One of the things people typically say before they've tried a yoga class is that they are inflexible and they can't touch their toes. Just to dispel a myth right off the bat, you are not required to be flexible nor touch your toes when you begin practicing yoga. One of the wonderful benefits of yoga is that you'll gain flexibility as you continue to practice.

If you're wanting a yoga pose that will help you with tight hamstrings, then you'll want to practice Standing Forward Bend. The name of the pose states exactly what you're doing with your body; you are folding forward, bringing your hands down toward your toes. It seems rather simple, but there are ways to effectively and safely move into the posture to gain the full benefits.

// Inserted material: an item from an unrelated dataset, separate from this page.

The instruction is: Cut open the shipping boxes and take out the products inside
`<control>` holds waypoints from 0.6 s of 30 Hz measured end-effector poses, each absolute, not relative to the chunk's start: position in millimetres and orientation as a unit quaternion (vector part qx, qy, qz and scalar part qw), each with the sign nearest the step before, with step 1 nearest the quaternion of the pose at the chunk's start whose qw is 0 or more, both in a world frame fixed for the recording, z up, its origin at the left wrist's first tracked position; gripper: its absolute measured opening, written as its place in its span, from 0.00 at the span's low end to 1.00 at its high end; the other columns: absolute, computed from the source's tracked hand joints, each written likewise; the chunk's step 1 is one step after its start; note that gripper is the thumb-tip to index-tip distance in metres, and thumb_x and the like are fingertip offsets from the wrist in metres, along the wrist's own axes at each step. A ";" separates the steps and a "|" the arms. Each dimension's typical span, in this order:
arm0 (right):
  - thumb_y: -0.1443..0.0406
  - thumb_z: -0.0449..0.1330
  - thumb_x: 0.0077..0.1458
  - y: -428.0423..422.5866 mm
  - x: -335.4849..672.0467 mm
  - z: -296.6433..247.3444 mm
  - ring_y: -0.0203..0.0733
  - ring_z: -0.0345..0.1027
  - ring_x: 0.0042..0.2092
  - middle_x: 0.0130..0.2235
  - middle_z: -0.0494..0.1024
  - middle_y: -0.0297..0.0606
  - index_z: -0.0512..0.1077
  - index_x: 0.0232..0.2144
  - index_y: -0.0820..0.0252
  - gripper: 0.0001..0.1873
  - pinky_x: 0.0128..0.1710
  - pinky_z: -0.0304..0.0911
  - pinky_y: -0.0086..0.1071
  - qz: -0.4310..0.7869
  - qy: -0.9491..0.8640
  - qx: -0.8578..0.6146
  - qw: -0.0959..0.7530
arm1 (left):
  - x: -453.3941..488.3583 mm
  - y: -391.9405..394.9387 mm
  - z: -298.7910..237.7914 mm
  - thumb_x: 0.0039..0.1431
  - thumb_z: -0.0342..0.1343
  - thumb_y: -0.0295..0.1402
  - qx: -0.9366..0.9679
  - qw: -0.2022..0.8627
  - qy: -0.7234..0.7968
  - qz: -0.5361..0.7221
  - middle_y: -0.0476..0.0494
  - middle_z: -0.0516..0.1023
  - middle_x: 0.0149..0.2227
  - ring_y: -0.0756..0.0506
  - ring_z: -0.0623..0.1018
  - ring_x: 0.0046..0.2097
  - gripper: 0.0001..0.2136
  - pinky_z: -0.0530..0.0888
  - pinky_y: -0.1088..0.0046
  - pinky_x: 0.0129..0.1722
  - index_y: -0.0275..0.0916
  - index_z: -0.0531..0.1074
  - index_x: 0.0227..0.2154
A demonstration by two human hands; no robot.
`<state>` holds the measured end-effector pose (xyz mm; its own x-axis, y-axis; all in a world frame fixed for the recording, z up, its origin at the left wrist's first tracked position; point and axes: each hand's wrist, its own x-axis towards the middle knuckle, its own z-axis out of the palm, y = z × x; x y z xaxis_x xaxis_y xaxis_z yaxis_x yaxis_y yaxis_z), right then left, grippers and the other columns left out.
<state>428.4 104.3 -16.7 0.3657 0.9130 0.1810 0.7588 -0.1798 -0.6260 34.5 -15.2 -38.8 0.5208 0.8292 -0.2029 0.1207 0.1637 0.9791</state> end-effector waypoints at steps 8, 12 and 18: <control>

Start by standing nice and tall. Feel the lengthening in your spine, keep your gaze forward, roll your shoulders back, engage your core muscles, and feel your feet securely planted into the ground. Essentially, this is Mountain Pose, a yoga posture that often begins a yoga practice. It is also the opening posture for the traditional Sun Salutation, a sequence of poses that flow together. One of the first poses in this sequence is actually Standing Forward Bend.

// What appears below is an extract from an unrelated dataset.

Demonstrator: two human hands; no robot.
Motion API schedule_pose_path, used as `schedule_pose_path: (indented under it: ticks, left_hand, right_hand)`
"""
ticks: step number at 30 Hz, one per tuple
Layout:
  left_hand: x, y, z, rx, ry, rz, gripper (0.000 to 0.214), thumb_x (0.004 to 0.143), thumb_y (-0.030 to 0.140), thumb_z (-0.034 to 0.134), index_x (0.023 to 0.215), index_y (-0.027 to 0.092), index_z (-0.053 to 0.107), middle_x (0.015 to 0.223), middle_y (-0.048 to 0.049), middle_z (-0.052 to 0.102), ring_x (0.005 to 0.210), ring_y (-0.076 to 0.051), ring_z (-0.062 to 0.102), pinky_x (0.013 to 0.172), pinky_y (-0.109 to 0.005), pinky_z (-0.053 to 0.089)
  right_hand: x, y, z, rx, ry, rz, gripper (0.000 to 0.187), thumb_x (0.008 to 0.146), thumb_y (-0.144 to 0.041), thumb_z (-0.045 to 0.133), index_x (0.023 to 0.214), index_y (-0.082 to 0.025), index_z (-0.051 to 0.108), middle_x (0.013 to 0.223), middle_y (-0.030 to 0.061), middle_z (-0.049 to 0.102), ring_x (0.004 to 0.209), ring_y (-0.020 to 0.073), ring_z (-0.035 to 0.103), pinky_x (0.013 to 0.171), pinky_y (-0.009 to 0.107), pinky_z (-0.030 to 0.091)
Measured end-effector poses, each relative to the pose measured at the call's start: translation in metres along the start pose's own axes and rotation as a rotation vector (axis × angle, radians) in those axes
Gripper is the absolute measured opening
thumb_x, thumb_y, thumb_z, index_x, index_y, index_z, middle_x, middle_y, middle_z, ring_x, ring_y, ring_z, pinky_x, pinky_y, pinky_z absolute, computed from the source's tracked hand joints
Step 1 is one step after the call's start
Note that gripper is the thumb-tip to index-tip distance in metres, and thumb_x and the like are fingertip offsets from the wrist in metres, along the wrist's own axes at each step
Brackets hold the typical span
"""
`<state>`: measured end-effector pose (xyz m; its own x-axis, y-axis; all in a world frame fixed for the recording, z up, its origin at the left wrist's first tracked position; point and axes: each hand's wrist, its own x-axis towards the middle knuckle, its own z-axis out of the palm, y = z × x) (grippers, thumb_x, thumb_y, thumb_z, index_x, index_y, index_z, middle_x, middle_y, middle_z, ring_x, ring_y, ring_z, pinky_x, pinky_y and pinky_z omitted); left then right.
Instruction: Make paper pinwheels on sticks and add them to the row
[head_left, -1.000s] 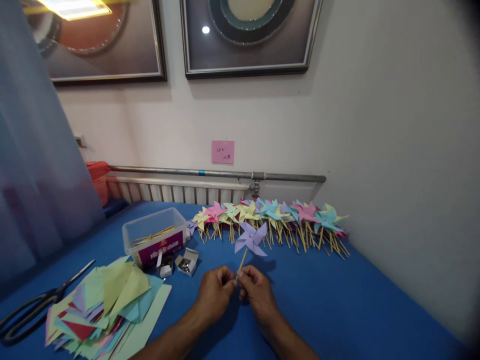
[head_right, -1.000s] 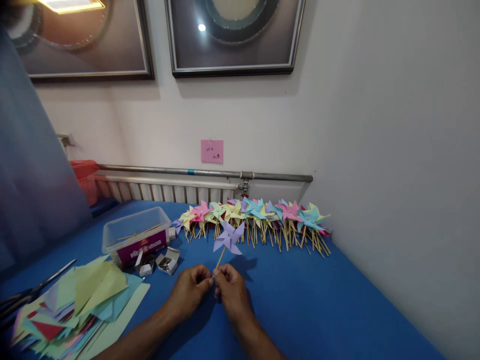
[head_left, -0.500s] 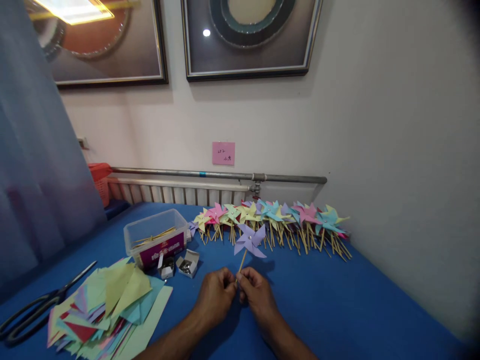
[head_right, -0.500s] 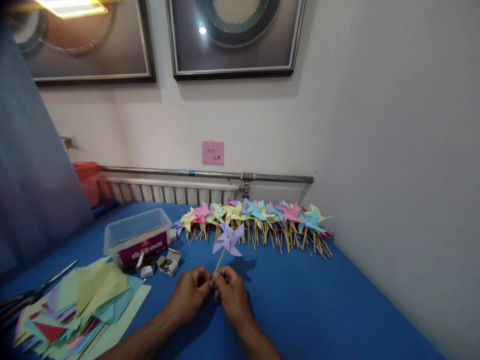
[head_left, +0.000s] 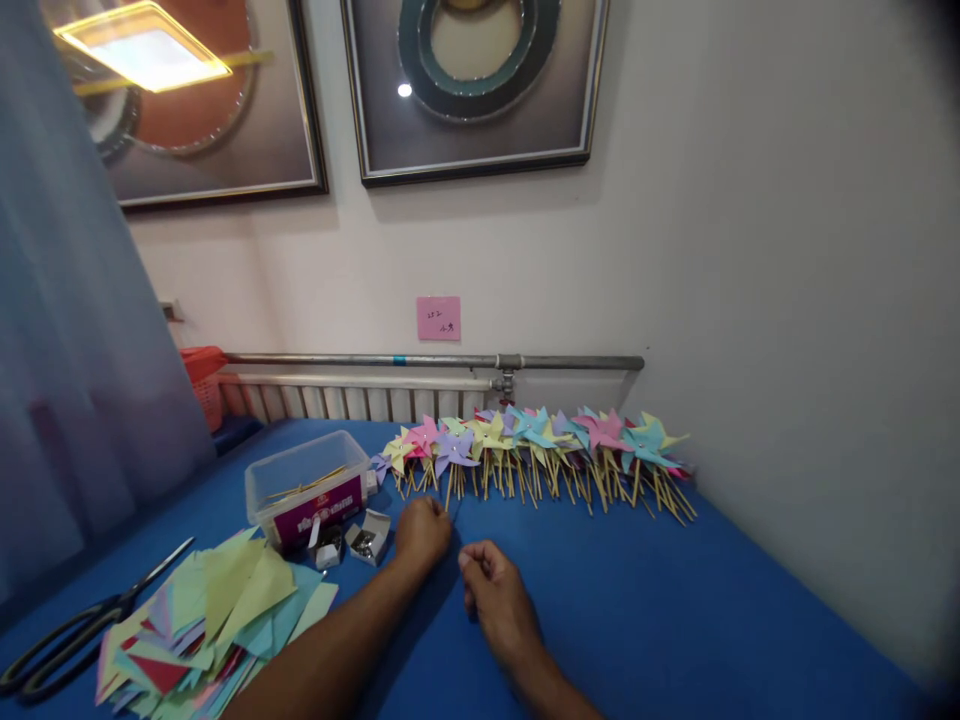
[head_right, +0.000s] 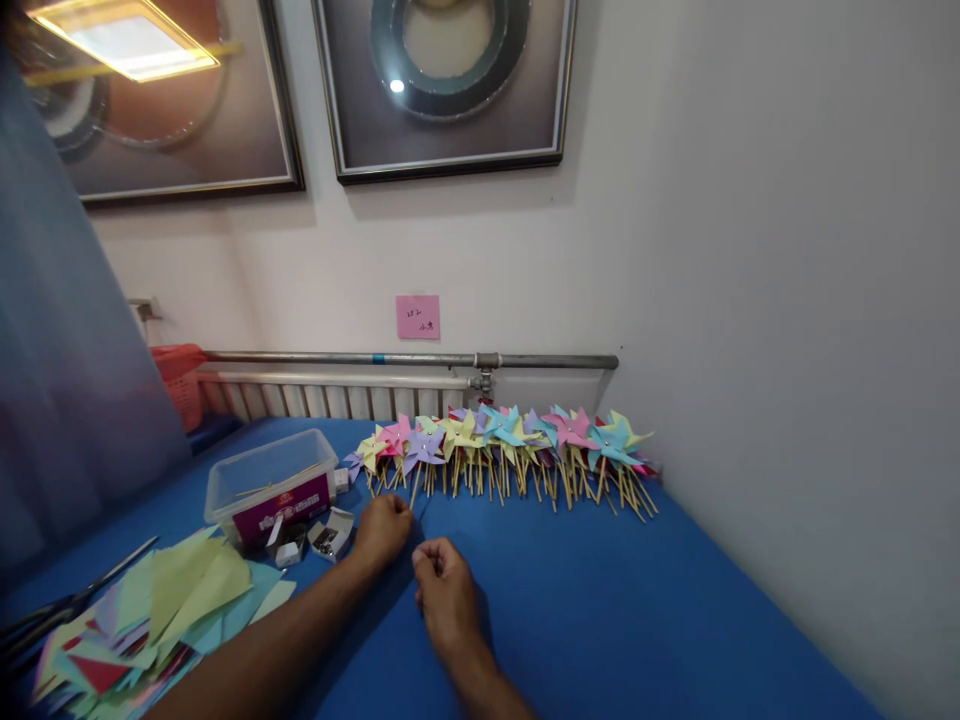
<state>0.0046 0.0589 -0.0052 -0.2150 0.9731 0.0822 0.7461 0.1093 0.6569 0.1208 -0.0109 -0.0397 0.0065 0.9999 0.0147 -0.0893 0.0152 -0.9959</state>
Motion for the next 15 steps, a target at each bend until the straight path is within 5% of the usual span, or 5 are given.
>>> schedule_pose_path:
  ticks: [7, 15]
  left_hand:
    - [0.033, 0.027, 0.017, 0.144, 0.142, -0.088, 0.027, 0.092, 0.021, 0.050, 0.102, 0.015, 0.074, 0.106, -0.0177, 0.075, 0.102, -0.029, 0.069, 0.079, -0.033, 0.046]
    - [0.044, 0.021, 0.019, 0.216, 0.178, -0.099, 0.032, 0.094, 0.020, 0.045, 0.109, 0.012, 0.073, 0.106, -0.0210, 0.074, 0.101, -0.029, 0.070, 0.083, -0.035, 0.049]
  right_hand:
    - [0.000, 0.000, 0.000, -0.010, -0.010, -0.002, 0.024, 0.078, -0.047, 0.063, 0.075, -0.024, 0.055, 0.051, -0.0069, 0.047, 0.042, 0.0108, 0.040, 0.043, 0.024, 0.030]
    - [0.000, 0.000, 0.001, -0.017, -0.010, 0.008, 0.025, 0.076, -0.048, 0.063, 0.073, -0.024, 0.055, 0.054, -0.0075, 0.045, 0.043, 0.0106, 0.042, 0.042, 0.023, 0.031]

Inhale and extend your arms straight up into the air. This will increase that lengthening effect through your spine and your entire body. With a slight bend in your knees, exhale, and slowly fold forward, hinging at the hips with a flat back. (Putting a bend in the knees protects your back as you fold forward.) It's ok, though, that your hands do not reach the floor or your toes. If you're new to the pose, it's perfectly fine to maintain a bend in your knees and only bring your hands to your shins. Remember, postures of any kind take some time to fully develop, including this one. Feel free to stay in this folded position for several breaths so that your body, particularly your hamstrings, can get used to the stretching sensation.

Here's a few other things you can do while you're in this pose to make it more effective. Whether your hands reach your toes or are resting on your shins, lean forward a bit so that you shift your body weight towards your toes. At the same time, feel as if you're hips are lifting upward toward the ceiling. (Your knees can remain bent throughout this process.) By doing this, you create a mild lengthening sensation down your legs. You may notice a stretching feeling in your hamstrings as well as your lower gluteus muscles and even in your calf muscles.

Further, inhale and attempt to elongate through your spine. (All you really need to do is lift your head slightly and try to extend forward.) Exhale, draw your navel in toward your spine, and lower yourself further toward your legs. Now, both of these things (lengthening your spine and going lower into the pose) are very subtle motions. You don't have to expect big movements to go deeper into Standing Forward Bend. The most important thing is to listen to your body; pay attention to how you're feeling while you're practicing this dynamic folding posture. If at anytime you feel a strain in your legs or back, then you may want to modify the pose or even come out of the posture entirely. When it comes to yoga, with this pose or any pose, it is not necessary to push or force yourself into a position. It is about easing yourself into a yoga pose like this with lightness, safety, and integrity so you can gain the most out of each posture you practice.